知られざる業界の状況
そこで、結論を見てみよう。下のグラフは、「法人企業統計調査 時系列データ」からのもので「輸送用機械器具製造業」を2004年度から2015年度まで抽出してみた。

まず、グラフの見方であるが、右軸も左軸も日数を示している。オレンジと青は、左の軸。灰色は右軸だ。
上記のカテゴリで見ると、グラフ線の灰色「差異」はまだプラスを示している。繰り返すと、差異はプラスのほうがよい。資金繰り的に、お金が早めに入ってくるからだ。

次にティア2も、2014年度を除けば、なんとかプラスを確保している。
しかし、問題は、次のものだ。ティア3メーカー以下を見てみよう。

リーマンショック以降、差異は慢性的なマイナスが続いている。グラフを直感的に見てもらっても、売掛債権回転期間が買掛債権回転期間を上回っている期間が続いている。
細かな提案
問題なのはティア3メーカー以下だ。このクラスがもっとも厳しい闘いを強いられている。したがって、いわゆる輸送機器関連企業といっても、現状では一様に問題ではない。下請け企業といってもすべてが同じではない。産業として見たときに呻吟しているのは、資本金の低い企業が経営を圧迫させているのだ。私は公的機関が救いの手を差し伸べることには、いささか賛成に逡巡する。しかし、輸送機器関連企業を救うのであれば、対象はこの層にターゲティングすべきだ。そして、さらに、救済のために、やや具体的な手法を提案したい。
- 自動車メーカーへ指導しても、取引条件改善効果は生じないかもしれない。むしろ事実上のティア2とティア3間の取り引きを注視したほうが良い
- 本来は自動車メーカーがティア3までのすべての取引公正化に努めるべきだろうが、事実上、そこまで期待しても現場は手が回らない。少なくとも、上記のグラフのような「具体的」データを自動車メーカーに配布したほうがよい
- ティア2とティア3間の取り引きとはいっても、下請代金支払遅延等防止法の適用外になる可能性がある。すなわち発注者側が資本金3億円未満で、下請法外のケースが多々考えられる。よって、より倫理観に訴える形での取引条件改善をアピールすべきだろう
- ただ、一方の問題は、国内生産の縮小にある。取引条件の改善だけで、この状況を好転させることはできない。
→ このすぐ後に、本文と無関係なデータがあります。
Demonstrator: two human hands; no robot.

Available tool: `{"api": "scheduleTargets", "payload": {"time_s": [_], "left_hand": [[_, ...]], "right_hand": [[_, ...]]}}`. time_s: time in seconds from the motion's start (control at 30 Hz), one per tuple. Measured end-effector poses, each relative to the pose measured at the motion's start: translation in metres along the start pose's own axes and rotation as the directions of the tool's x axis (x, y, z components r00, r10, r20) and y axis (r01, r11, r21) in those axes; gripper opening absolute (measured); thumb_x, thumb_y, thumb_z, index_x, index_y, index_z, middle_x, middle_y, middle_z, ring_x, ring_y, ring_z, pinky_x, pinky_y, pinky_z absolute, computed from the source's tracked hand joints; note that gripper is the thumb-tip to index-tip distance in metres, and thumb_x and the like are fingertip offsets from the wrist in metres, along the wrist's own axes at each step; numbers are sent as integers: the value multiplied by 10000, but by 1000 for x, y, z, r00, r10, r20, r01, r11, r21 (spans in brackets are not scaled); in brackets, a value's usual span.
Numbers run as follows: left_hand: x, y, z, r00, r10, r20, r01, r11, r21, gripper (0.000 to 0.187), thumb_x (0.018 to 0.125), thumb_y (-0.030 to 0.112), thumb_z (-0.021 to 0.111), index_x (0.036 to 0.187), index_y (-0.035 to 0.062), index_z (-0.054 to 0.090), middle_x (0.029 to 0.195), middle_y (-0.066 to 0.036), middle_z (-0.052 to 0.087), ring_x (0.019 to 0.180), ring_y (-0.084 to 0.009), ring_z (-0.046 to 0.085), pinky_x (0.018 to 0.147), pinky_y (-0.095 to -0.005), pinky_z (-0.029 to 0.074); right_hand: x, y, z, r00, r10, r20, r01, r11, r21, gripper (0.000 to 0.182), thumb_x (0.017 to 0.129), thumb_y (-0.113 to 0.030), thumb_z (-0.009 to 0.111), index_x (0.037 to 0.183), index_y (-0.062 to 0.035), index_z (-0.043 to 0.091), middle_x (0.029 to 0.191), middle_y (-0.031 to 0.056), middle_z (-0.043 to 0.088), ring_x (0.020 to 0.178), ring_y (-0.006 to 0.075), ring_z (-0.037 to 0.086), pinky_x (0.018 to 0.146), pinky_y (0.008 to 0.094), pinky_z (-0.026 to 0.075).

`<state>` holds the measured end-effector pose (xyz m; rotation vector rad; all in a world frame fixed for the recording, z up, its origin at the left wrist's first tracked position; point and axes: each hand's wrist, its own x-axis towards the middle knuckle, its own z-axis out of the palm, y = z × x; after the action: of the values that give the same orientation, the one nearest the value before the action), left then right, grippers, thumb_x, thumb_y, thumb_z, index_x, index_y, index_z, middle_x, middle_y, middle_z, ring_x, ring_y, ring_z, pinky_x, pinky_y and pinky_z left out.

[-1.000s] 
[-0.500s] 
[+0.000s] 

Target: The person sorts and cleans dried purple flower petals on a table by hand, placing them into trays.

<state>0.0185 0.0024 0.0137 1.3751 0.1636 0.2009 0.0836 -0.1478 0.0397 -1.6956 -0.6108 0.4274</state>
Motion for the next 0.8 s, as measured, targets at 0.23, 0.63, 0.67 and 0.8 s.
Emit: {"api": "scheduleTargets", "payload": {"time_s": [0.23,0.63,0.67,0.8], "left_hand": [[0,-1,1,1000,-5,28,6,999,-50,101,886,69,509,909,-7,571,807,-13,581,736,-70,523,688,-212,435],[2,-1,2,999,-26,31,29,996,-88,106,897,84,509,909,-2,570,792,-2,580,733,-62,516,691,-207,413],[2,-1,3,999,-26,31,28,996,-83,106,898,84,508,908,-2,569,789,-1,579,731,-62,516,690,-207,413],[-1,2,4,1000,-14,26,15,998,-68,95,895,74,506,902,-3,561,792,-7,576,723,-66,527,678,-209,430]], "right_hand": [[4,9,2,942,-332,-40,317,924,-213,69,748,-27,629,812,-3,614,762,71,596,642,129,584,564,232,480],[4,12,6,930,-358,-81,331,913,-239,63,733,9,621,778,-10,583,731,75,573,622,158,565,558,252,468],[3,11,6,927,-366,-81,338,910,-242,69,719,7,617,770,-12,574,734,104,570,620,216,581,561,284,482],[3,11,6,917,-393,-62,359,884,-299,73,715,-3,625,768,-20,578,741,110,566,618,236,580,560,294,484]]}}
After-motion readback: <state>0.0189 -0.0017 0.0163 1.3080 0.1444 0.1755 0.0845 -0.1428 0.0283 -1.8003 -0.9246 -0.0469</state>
生産物が減少したぶんを埋める代替生産を業界全体で探す取り組みが急務だ
- その意味で、中小企業が新分野で挑戦しようとするとき、設備導入時に支障が残る。中小企業が設備を導入しようと思っても、法定耐用年数が問題となる。具体的には実態の使用年数にたいして、法定耐用年数が長い。経費化に時間がかかる。大幅な圧縮を期待したい
零細企業経営者の一人として、極小製造業者へ心からエールを送る。